First, thank you. I’m amazed at all the encouragement I’ve gotten for the last post full of emo questioning. For those who are wondering, I have made no more progress on the writing front. The sitting back and thinking may be doing me some good, especially given how little planning I put into even this draft. However, I did crack open my first NaNoWriMo novel, written back in 2002, and read the beginning of it. And wow, is it bad. I’m about a third of the way through now, and doing a dramatic reading of the book is very tempting, though I’d probably start laughing halfway through acting out each scene.

The book is about a shy and antisocial high school student who has a bit of a nervous breakdown and retreats to her local coffee shop. Here’s a choice bit–the very beginning, in fact. I’ll be away tomorrow, but I’ll have the rest of the first scene set to autopost.

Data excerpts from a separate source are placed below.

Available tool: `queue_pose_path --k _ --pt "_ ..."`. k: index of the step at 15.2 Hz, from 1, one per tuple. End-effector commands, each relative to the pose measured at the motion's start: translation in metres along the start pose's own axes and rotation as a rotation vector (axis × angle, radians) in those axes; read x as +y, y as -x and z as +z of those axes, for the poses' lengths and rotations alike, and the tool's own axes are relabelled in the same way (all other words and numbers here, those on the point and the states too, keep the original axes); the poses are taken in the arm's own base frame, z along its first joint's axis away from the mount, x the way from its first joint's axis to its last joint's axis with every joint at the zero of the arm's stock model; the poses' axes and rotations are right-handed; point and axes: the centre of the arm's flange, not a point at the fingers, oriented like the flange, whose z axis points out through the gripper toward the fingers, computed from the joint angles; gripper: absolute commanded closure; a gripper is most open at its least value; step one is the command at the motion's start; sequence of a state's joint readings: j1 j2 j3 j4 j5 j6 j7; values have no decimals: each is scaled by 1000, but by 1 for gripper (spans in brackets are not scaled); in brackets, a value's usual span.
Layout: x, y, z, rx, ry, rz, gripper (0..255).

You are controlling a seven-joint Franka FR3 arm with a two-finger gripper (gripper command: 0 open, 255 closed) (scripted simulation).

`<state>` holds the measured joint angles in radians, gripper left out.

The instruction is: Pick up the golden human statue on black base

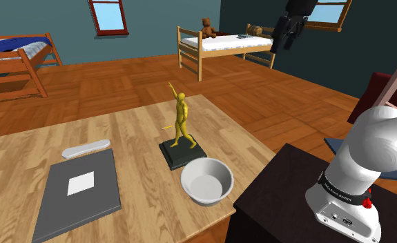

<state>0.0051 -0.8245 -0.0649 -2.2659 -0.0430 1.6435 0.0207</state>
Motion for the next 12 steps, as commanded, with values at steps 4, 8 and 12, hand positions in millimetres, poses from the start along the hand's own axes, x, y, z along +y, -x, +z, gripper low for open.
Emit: queue_pose_path --k 4,8,12 --pt "-27 -15 25 17 12 9 0" --pt "-63 -35 58 39 27 21 0" --pt "-99 -57 92 61 43 32 0"
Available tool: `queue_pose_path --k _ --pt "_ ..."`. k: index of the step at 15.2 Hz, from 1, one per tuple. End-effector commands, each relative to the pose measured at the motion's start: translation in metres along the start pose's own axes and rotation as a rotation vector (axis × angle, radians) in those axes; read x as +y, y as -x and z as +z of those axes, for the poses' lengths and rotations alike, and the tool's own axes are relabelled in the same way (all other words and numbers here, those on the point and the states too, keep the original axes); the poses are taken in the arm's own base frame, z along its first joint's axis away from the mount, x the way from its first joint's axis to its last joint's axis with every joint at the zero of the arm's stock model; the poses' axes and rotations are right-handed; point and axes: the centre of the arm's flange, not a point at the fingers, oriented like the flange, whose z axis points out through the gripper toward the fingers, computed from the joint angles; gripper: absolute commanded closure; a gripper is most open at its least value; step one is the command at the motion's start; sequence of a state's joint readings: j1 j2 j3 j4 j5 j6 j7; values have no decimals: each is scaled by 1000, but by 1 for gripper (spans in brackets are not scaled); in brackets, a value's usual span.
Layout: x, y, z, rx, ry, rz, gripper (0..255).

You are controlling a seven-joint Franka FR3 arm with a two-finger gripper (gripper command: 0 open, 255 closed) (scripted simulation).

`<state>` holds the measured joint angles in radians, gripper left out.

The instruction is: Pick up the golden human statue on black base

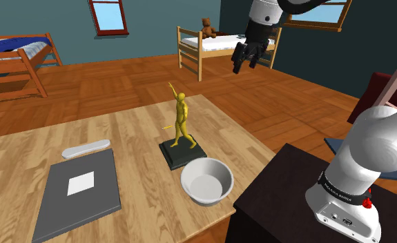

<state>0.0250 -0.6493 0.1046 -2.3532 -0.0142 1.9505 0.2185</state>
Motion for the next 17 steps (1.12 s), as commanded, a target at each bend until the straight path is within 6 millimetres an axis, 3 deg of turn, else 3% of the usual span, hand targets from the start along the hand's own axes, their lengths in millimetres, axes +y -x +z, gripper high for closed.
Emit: queue_pose_path --k 1,17 --pt "-17 -9 17 13 7 7 0" --pt "-158 -96 150 101 69 54 0"
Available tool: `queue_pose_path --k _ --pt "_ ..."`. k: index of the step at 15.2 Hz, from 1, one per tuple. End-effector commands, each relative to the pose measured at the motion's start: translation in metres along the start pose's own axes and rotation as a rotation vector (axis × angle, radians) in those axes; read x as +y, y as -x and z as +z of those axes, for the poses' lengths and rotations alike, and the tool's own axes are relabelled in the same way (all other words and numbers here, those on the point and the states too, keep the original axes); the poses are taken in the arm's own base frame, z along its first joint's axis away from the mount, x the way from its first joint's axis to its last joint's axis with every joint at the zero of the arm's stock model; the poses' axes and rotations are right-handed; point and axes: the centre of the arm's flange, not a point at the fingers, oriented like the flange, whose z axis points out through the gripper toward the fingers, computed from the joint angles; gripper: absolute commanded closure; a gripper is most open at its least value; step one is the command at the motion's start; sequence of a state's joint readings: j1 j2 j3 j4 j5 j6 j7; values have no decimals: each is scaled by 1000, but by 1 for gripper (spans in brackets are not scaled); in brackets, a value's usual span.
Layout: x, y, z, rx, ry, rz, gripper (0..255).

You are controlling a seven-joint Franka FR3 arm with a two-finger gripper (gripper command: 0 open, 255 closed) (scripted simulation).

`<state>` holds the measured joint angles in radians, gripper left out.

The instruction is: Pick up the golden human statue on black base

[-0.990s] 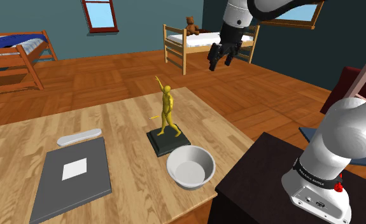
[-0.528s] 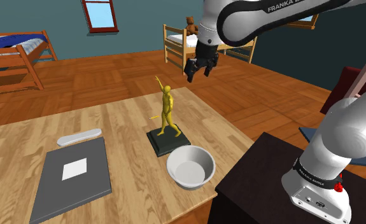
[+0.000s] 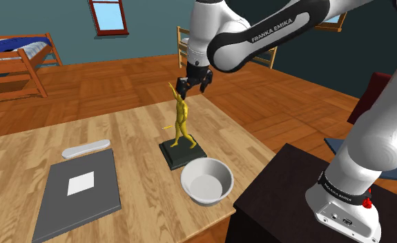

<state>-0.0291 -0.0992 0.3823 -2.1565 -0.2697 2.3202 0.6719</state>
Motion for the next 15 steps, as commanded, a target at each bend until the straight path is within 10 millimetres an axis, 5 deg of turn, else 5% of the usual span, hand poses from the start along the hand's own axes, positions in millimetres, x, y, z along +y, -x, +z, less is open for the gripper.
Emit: queue_pose_path --k 1,12,13,15 --pt "-21 -11 18 12 6 7 0" --pt "-33 -2 64 18 10 10 0" --pt "-33 -2 64 18 10 10 255" --pt "-33 -2 64 18 10 10 255"
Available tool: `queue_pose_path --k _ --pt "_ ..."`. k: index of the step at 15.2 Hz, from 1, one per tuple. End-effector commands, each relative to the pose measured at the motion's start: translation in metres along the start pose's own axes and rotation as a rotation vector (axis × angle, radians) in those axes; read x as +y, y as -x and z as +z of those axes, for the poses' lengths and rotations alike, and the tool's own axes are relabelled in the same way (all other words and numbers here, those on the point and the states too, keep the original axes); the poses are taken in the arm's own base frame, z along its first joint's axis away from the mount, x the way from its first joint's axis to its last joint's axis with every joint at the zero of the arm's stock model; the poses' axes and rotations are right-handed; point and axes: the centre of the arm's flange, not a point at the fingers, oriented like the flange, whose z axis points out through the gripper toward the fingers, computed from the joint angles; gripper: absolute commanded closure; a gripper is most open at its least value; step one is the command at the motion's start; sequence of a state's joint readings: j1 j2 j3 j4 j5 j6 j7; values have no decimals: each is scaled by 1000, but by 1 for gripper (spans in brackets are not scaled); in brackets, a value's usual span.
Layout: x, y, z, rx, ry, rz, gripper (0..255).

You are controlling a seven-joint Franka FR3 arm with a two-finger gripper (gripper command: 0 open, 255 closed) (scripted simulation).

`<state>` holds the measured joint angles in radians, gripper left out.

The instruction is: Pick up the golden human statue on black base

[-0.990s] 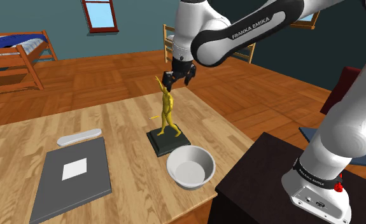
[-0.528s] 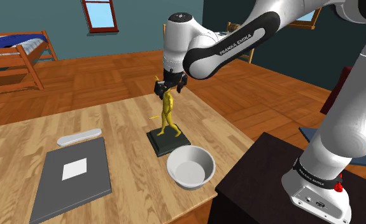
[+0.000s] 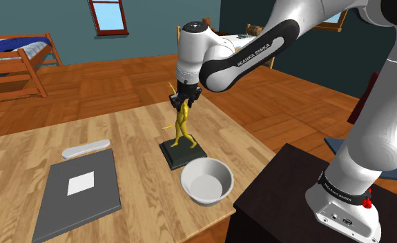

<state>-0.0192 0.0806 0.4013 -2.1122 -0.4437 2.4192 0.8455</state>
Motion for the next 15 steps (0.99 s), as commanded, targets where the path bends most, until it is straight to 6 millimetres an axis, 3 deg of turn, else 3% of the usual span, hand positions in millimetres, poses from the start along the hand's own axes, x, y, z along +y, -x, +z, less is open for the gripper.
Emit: queue_pose_path --k 1,7,15 --pt "0 0 0 0 0 0 255" --pt "0 0 0 0 0 0 255" --pt "3 -15 -39 0 0 0 255"
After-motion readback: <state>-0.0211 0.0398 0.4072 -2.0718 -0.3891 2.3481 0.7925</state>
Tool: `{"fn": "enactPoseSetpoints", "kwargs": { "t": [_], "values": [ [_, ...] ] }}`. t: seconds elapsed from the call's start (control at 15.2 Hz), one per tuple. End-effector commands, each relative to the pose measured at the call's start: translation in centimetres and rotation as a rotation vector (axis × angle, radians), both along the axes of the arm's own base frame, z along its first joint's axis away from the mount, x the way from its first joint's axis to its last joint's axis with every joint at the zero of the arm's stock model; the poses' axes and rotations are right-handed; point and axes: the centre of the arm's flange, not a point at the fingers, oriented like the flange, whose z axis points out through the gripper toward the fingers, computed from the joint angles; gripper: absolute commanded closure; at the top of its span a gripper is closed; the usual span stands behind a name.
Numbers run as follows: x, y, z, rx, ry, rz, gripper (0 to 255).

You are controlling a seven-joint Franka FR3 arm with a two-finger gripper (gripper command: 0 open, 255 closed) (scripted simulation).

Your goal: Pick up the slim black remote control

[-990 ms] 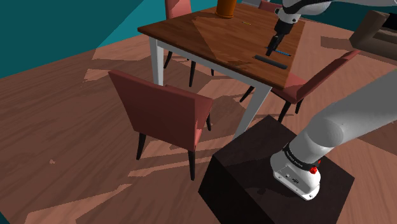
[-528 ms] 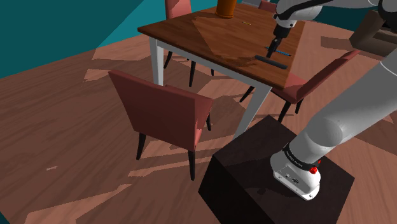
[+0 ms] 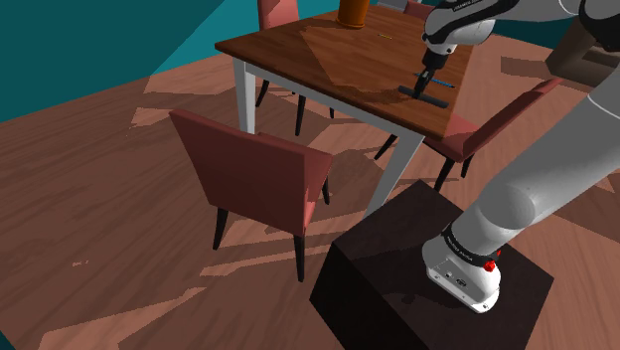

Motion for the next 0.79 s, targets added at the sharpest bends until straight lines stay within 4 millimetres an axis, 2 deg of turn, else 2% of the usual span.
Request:
{"fn": "enactPoseSetpoints", "kwargs": {
  "t": [0.0,0.53,0.73],
  "values": [
    [0.0,0.0,-0.1,0.0,0.0,0.0,255],
    [-0.1,0.0,-0.1,0.0,0.0,0.0,255],
    [-0.1,0.0,1.5,0.0,0.0,0.0,255]
  ]
}}
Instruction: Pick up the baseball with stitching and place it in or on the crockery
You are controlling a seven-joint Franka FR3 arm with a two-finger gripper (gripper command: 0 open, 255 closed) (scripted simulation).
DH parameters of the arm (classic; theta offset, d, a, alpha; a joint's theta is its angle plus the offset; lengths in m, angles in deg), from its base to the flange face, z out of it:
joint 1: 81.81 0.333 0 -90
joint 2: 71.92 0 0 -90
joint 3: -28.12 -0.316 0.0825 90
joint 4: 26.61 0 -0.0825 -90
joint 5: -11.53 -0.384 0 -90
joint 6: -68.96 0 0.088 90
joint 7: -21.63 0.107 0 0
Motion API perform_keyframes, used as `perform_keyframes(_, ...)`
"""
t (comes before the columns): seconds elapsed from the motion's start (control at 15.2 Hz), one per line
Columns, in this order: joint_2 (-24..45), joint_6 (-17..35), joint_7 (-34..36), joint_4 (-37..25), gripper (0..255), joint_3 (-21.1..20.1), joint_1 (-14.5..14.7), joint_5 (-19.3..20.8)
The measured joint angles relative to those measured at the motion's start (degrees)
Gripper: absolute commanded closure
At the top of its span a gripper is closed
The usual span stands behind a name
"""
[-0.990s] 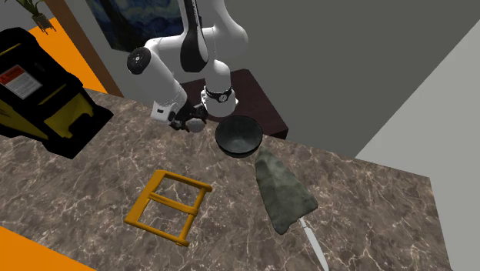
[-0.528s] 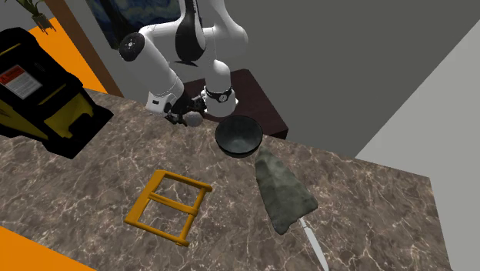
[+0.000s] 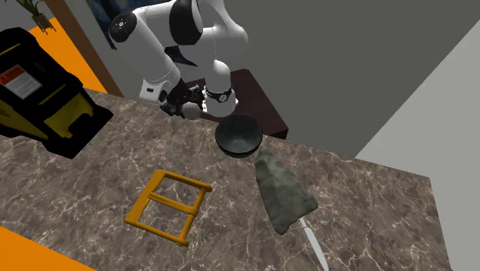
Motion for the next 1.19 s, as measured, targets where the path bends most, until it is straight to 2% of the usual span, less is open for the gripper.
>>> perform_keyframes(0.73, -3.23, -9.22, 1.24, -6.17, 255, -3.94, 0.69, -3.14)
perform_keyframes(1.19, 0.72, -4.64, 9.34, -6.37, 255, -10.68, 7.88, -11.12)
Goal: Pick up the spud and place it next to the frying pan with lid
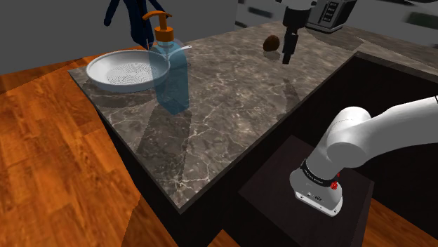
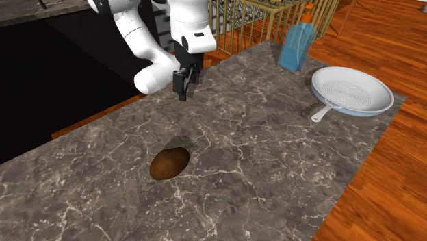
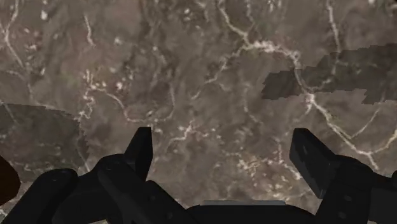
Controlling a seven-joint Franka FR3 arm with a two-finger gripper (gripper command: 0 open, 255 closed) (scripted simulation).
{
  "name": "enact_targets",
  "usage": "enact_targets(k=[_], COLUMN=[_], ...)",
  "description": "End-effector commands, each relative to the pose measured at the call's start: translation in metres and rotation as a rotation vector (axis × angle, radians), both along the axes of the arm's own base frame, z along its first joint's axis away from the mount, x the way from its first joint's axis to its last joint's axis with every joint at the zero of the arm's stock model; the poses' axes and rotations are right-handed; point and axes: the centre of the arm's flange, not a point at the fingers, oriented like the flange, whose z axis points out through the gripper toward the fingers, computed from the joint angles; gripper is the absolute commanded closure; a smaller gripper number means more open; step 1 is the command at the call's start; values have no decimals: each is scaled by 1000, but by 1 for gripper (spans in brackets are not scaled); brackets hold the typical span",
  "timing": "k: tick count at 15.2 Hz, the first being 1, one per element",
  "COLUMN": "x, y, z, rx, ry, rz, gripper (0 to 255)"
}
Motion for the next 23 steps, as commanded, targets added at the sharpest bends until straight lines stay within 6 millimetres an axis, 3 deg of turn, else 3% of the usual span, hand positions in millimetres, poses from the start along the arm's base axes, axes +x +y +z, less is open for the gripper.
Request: enact_targets(k=[1,9,16,23], x=[10,72,145,145], y=[-18,-86,-121,-130], z=[-1,-2,-2,-33], rx=[-21,-97,-163,-163], ry=[15,68,113,113], rz=[111,514,866,866], gripper=[0,0,0,0])
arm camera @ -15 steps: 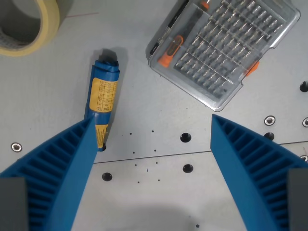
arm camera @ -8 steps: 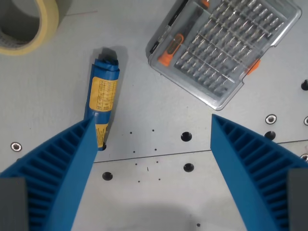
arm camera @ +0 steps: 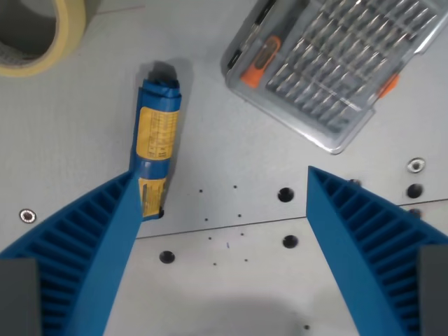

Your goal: Move above the blue bag

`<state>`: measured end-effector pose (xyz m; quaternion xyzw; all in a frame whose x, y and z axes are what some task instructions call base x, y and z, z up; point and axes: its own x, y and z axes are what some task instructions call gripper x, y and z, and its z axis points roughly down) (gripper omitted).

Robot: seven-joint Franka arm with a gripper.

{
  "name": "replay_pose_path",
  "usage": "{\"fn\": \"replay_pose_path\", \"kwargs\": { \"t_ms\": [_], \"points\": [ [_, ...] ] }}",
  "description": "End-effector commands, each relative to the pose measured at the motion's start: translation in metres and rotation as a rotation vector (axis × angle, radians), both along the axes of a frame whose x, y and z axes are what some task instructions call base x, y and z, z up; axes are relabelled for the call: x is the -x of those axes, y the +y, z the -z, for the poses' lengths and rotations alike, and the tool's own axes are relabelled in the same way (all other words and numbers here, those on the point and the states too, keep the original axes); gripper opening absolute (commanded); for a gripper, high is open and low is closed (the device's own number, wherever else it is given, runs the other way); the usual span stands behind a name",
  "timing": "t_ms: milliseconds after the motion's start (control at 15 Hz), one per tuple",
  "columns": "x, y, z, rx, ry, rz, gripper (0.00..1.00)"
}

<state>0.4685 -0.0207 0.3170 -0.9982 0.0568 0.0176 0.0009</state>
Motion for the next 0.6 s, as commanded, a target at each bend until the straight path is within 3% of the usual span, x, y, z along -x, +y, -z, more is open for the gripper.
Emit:
{"fn": "replay_pose_path", "kwargs": {
  "t_ms": [67, 600],
  "points": [
    [0.007, 0.009, 0.014, 0.012, -0.092, 0.095, 1.0],
    [0.021, 0.028, 0.055, 0.003, -0.083, 0.177, 1.0]
  ]
}}
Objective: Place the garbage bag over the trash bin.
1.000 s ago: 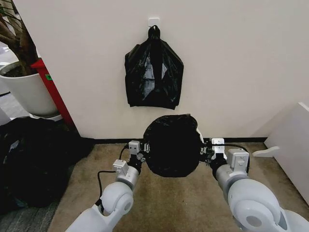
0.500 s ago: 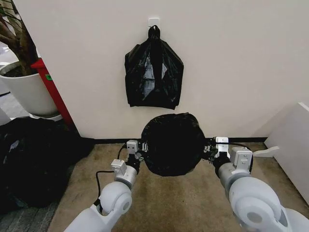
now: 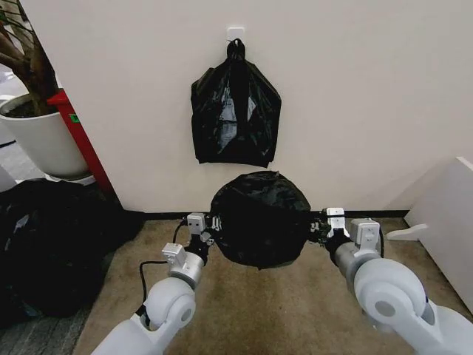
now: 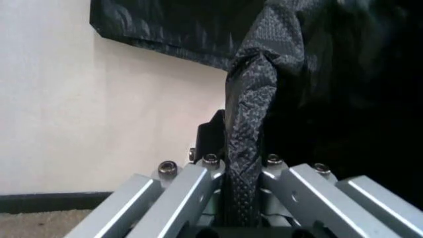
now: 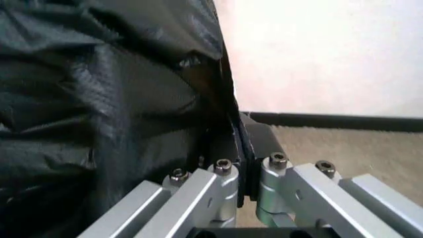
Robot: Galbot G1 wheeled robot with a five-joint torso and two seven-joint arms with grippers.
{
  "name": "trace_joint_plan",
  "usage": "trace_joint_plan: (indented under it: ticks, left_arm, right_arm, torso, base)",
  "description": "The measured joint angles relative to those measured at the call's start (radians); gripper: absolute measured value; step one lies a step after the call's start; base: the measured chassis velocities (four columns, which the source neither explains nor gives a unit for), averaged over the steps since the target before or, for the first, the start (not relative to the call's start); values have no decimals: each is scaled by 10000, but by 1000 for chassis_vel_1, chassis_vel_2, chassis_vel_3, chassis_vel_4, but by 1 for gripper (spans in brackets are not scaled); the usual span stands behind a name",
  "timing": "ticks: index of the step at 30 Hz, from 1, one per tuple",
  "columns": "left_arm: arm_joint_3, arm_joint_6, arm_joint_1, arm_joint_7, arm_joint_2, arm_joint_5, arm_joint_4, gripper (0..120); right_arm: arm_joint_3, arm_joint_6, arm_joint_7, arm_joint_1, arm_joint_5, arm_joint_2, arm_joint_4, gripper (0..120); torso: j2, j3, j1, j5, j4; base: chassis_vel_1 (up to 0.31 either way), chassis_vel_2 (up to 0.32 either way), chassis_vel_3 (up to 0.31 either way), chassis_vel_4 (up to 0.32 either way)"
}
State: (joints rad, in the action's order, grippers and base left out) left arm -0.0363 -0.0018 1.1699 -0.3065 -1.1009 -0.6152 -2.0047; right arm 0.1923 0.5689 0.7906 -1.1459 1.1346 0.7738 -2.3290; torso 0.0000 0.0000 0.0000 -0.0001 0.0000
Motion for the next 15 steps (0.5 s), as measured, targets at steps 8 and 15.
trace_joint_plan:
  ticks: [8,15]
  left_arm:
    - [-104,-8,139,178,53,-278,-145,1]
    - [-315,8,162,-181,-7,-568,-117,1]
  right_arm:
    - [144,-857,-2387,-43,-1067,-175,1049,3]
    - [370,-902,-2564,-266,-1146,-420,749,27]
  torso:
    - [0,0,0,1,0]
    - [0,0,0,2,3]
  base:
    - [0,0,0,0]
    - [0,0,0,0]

If all goes well, it should post tomorrow evening. For now, enjoy the beginning.

“This is the first time I’ve kept a diary (or at least tried to without losing the diary first). But before I actually start writing, a few things about me:

1. I never tell anyone anything about myself.

2. I don’t want friends.

3. I can’t have friends.

4. I have to keep myself from making friends if at all possible.
I know it’s crazy, but if I’m going to be accomplished in the future, I don’t need a social life to get in the way now. They cannot know what I am thinking. It would ruin my entire purpose.”

Determined, much? This one is.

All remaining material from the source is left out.